PROJECT SUMMARY/ABSTRACT
Condensate models of transcription in which dynamic, membraneless bodies in the nucleus concentrate large
numbers of transcriptional components have recently been described, providing a new framework to solve
mysteries in transcription. Early studies of RNA in complex coacervates revealed that RNA can have positive
and negative effects on proteinaceous condensates and may operate to control gene expression. Preliminary
data confirms the prediction that RNAs at low levels, like those present during early transcription initiation, will
stimulate condensates with the coactivator Mediator, and at higher levels, dissolve them.
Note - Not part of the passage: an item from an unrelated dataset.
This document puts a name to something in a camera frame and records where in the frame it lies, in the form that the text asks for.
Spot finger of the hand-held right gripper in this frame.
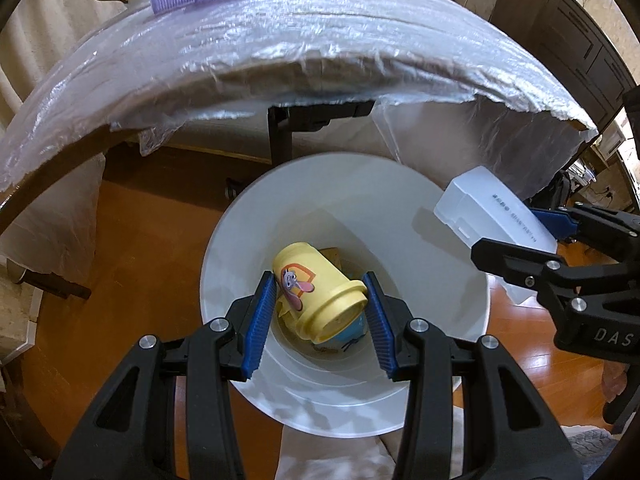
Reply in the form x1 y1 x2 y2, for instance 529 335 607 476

Transcriptional
dysregulation is a hallmark of cancer, but how oncogenic transcription maintains high levels of expression
remains unresolved. It is possible that the RNA-mediated behavior of condensates is altered in cancerous
cells, and perhaps key oncogenes like MYC have a function in this behavior that has not been described
before. Thus, this proposal will test the hypothesis that excess levels of oncogenic proteins compensate for
higher RNA production by making transcriptional condensates more resistant to dissolution. The drivers of
oncogenesis and metastasis may have a physicochemical effect on transcriptional dysregulation that was not
anticipated before the advent of the condensate model of transcription. To test this hypothesis, the proposal
includes aims that will characterize oncogenic condensates and evaluate the ability of oncogenic proteins to
stabilize them in cancer cells. As part of this proposal, relevant training will include strengthening and learning
new skills in super-resolution microscopy, cellular engineering, protein biochemistry, and cancer biology. The
results from this proposal will provide direct evidence that biophysical phenomenon, mediated by the product of
transcription, regulate gene expression in normal and malignant states. They will provide potential new routes
to develop therapies against hard-to-target transcription factors and transcriptional dependencies in cancer.